ASSIGNMENT: All that should be output is the block of lines below from the line with "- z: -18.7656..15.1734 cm" to the line with "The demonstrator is", both included, exactly as written.
* * * *
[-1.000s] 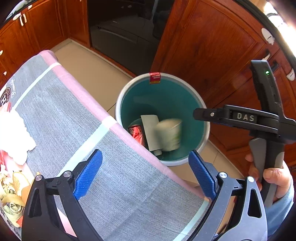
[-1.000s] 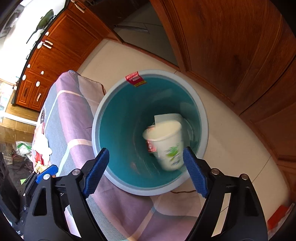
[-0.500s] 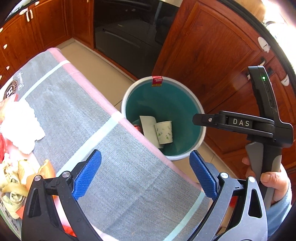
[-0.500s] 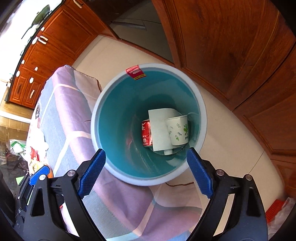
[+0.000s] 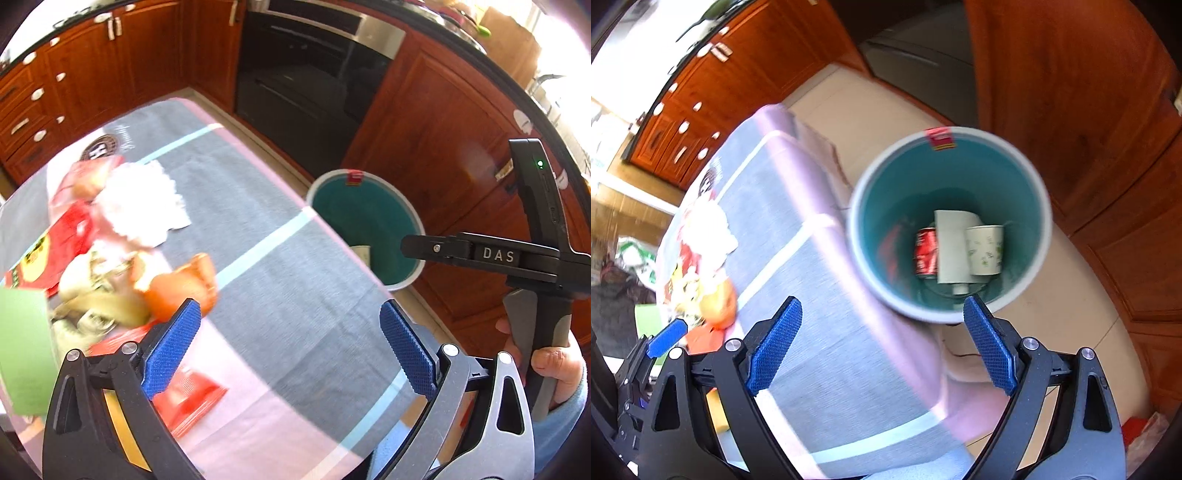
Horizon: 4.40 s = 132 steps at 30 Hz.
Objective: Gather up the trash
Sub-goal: 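Return both tools to the table toward the green box and orange packet, then grasp the green box with the left tool while the right tool grasps the orange packet, then carry the box and packet over the bin and open both tools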
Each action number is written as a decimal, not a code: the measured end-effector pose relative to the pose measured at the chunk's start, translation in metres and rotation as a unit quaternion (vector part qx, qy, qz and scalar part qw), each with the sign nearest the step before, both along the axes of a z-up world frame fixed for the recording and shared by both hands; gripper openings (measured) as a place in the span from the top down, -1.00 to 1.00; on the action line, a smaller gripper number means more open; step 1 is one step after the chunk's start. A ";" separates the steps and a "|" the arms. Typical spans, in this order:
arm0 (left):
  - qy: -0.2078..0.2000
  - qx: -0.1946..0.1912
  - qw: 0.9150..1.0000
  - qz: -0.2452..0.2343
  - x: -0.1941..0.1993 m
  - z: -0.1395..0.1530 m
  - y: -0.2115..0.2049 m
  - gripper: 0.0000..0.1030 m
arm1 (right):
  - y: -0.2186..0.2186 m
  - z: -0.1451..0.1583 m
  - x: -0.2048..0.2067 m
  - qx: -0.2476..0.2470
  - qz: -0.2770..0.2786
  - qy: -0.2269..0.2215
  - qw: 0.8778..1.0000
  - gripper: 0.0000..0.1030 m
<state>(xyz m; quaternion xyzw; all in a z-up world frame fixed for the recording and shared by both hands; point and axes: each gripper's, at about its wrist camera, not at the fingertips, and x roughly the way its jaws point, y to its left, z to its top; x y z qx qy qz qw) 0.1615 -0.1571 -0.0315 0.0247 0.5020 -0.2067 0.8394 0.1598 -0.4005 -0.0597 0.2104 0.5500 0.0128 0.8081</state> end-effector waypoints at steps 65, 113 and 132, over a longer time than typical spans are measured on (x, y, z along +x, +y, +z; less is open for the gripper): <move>-0.074 0.059 0.978 0.187 -0.030 -0.018 0.228 -0.34 | 0.239 -0.029 0.012 0.017 0.194 0.076 0.978 -0.65; -0.072 -0.018 0.997 -0.008 0.009 0.059 -0.004 -0.25 | -0.031 0.023 -0.018 0.104 -0.012 -0.089 0.991 0.11; 0.017 0.018 0.994 -0.108 0.070 -0.031 -0.164 -0.32 | -0.135 -0.027 -0.013 0.101 -0.103 -0.041 0.989 0.11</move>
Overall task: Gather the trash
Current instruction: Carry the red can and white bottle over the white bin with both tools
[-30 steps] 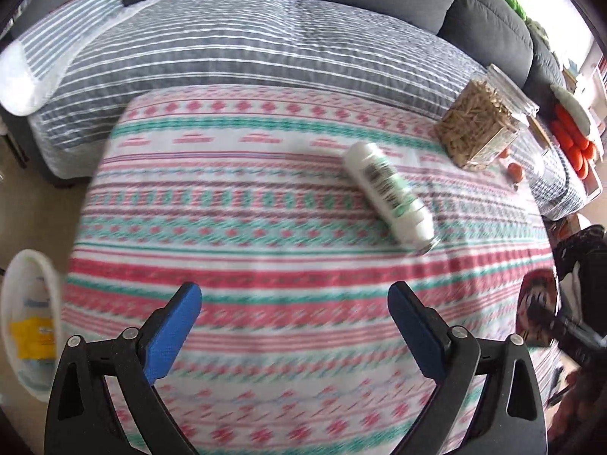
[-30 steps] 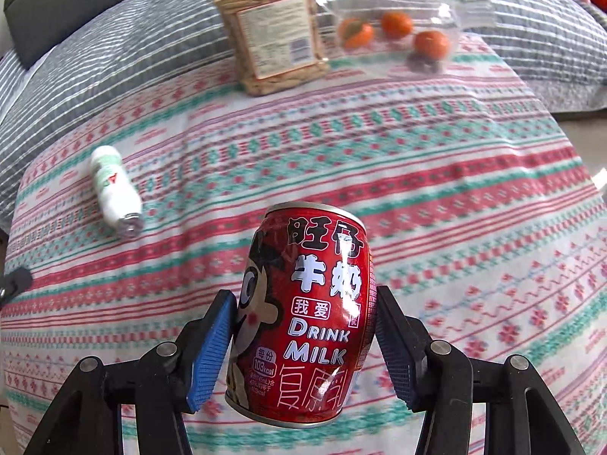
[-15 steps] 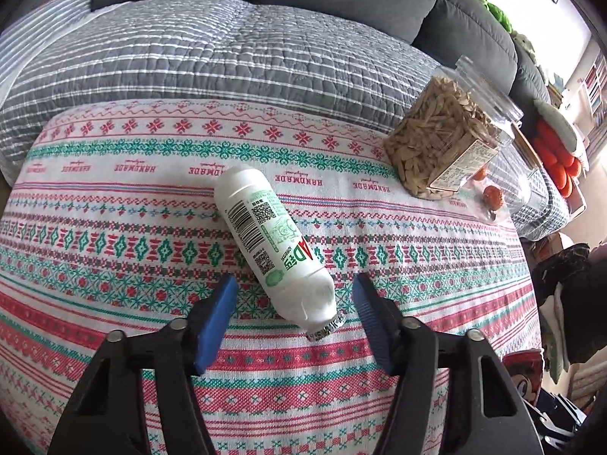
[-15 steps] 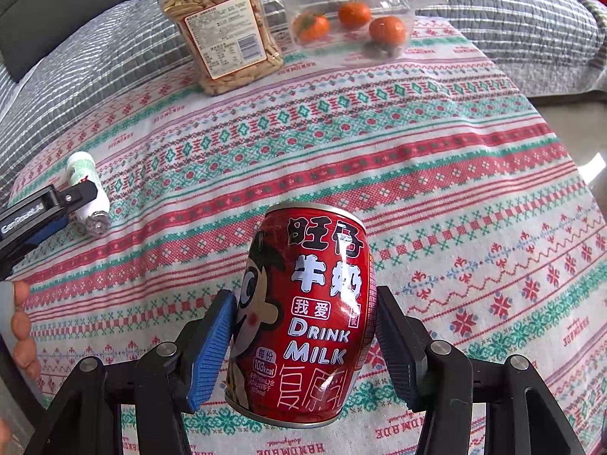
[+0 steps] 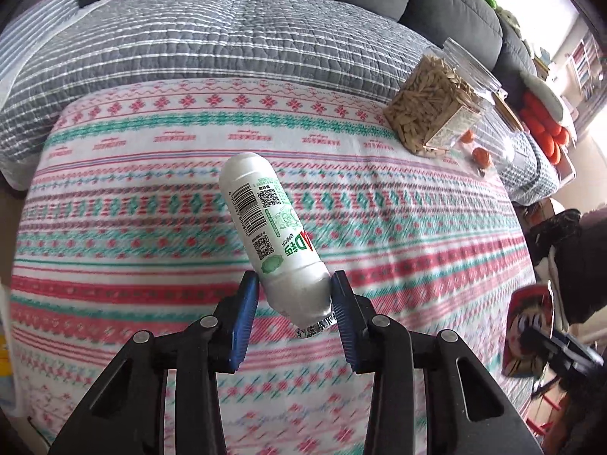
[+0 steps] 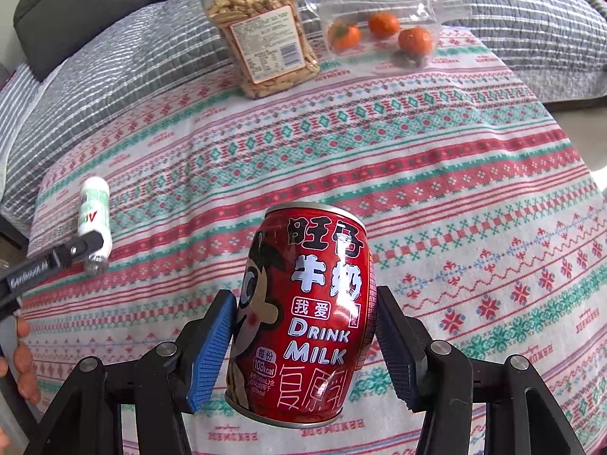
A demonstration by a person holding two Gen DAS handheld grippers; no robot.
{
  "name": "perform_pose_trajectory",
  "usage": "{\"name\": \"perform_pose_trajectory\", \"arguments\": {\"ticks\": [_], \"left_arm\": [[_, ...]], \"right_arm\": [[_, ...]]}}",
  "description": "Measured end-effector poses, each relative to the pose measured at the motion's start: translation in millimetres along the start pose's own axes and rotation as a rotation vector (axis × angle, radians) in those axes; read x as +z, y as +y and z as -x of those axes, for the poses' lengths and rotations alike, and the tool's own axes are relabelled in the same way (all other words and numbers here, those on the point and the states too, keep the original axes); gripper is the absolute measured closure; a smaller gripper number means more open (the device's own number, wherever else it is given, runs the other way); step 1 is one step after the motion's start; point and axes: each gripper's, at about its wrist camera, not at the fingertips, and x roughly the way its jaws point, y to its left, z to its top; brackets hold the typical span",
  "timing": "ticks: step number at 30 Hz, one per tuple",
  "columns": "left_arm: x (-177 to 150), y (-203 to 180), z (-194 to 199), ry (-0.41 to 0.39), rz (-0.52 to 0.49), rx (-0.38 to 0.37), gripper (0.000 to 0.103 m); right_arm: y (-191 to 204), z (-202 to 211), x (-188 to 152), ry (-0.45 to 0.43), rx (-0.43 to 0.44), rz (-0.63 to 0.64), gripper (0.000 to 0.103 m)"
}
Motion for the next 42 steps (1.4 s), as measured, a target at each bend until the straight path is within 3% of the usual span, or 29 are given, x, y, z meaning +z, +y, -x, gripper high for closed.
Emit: {"name": "perform_pose_trajectory", "arguments": {"ticks": [11,27,42], "left_arm": [[-41,66,71,-0.027,-0.024,0.010,0.062],[-83,165,141,-0.106,0.013,0.053,0.062],[-105,284,167,-0.136,0.183,0.103,0.062]], "right_arm": [[47,18,-9,-0.014,0.075,0.057,0.040],[176,-4,-41,0.030,0.143,0.293,0.040],[301,-40,-75,0.098,0.227,0.478,0.040]]}}
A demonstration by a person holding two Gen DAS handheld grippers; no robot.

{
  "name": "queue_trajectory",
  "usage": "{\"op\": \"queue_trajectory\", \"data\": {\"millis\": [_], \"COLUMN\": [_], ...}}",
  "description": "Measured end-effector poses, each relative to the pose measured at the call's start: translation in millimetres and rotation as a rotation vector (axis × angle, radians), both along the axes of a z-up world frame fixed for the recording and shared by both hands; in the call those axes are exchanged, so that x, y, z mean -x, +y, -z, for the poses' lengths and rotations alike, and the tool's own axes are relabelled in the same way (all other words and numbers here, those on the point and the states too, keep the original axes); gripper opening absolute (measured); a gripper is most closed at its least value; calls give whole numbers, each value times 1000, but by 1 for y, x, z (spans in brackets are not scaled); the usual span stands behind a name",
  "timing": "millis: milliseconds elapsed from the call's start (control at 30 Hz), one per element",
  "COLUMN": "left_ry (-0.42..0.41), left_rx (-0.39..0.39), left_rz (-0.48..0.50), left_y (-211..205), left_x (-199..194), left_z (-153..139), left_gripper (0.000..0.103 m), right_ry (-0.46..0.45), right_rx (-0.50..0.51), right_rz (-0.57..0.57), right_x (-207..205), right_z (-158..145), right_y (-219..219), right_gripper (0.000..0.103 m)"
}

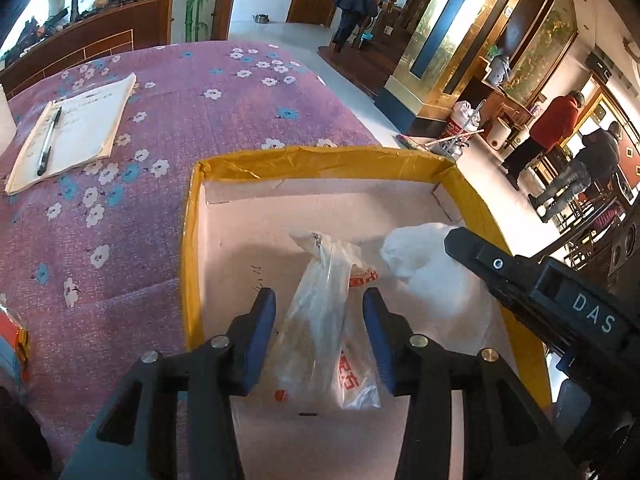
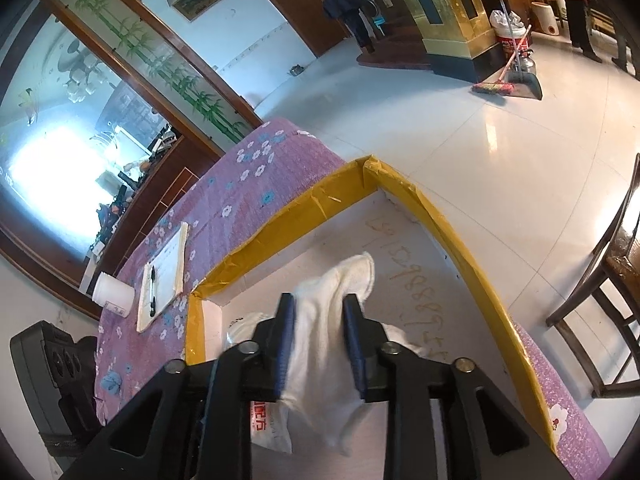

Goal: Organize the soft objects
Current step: 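Move both open tools back to the pile of items on the table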

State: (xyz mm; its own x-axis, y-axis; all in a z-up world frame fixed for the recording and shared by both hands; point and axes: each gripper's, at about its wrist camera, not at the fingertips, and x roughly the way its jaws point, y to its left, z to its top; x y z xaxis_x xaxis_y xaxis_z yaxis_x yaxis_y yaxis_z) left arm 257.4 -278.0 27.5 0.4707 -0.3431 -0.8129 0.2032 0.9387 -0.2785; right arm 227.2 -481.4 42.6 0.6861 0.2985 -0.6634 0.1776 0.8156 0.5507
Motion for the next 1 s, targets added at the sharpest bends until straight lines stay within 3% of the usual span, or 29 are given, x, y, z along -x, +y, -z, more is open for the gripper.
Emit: {"op": "queue_trajectory", "data": {"millis": [200, 333, 467, 533, 667, 833, 1000], "left_ry": [-34, -83, -155, -199, -312, -348, -368], "left_rx": [11, 50, 96, 95, 73, 29, -25], "left_rz": [-20, -37, -50, -61, -71, -76, -150], "left_y": [11, 30, 63, 78, 121, 169, 223], "left_x": [18, 43, 94, 117, 177, 232, 288], "left_z": [-27, -57, -97, -115, -140, -128, -77], "left_gripper": [44, 44, 50, 58, 62, 64, 65], "right_ry": [-45, -168, -340, -386, -439, -420, -344], "right_rx": [-17, 27, 115, 112, 94, 81, 100], "right_rz": [10, 51, 105, 81, -72, -249, -418], "right_x": [7, 23, 55, 74, 114, 160, 201], "right_z": [-11, -37, -69, -85, -105, -93, -53], "right_y": [-3, -3, 7, 21, 60, 106, 151], "right_gripper": [43, 47, 72, 74, 76, 78, 78]}}
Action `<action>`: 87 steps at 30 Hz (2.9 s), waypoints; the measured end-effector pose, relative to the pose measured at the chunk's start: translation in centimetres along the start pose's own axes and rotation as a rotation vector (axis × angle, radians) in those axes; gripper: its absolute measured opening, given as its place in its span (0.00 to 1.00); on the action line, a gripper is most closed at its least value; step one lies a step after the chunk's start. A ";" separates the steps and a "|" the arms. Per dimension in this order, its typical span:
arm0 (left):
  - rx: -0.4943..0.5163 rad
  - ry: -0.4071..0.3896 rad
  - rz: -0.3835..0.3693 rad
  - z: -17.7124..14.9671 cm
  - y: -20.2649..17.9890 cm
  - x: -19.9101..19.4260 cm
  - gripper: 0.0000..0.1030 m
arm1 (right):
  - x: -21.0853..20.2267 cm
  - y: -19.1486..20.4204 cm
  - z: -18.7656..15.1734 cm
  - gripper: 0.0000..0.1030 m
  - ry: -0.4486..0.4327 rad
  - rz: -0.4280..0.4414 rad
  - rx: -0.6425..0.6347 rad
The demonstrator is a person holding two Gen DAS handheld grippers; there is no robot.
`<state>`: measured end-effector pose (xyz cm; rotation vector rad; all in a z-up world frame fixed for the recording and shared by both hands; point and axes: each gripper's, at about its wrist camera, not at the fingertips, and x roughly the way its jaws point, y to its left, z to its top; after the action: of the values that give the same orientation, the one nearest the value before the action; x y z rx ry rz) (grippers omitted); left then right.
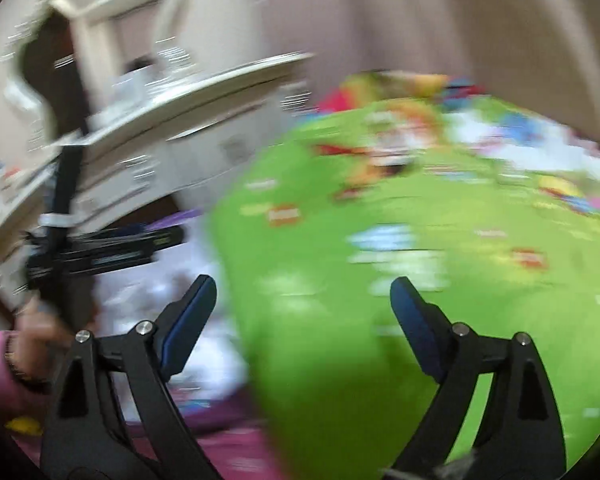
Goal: Organize rigid objects
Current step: 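Return to the mat and grasp a small white cube with right tool, then grasp the white DING ZHI DENTAL box with left tool while right tool holds the cube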
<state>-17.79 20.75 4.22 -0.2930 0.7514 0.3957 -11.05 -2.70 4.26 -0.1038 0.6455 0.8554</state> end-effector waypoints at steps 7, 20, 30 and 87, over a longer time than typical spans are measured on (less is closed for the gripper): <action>0.249 0.178 -0.307 3.7 -17.7 11.0 0.94 | -2.4 -14.4 -0.5 0.91 0.086 -0.325 0.205; 0.322 0.166 -0.256 7.5 -24.6 17.5 1.00 | 6.3 -34.3 5.5 0.93 0.262 -0.442 0.225; 0.288 0.160 -0.283 7.6 -24.2 17.3 1.00 | 15.6 -41.6 12.9 0.97 0.295 -0.425 0.137; 0.565 0.141 -0.356 6.1 -32.8 17.2 0.57 | 1.3 -31.3 1.1 0.55 0.237 -0.458 0.221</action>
<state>11.96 -1.72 0.13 0.0825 0.8965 -0.1808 13.01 -22.22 -0.78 -0.1474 0.8925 0.3289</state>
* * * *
ANSWER SPACE:
  - z: -18.7656..15.1734 cm
  - gripper: 0.0000..0.1030 m
  - ry: -0.4486..0.4327 rad
  - rz: -0.4280..0.4414 rad
  - rx: -0.6425..0.6347 rad
The demonstrator is a person holding two Gen DAS handheld grippers; there is no robot.

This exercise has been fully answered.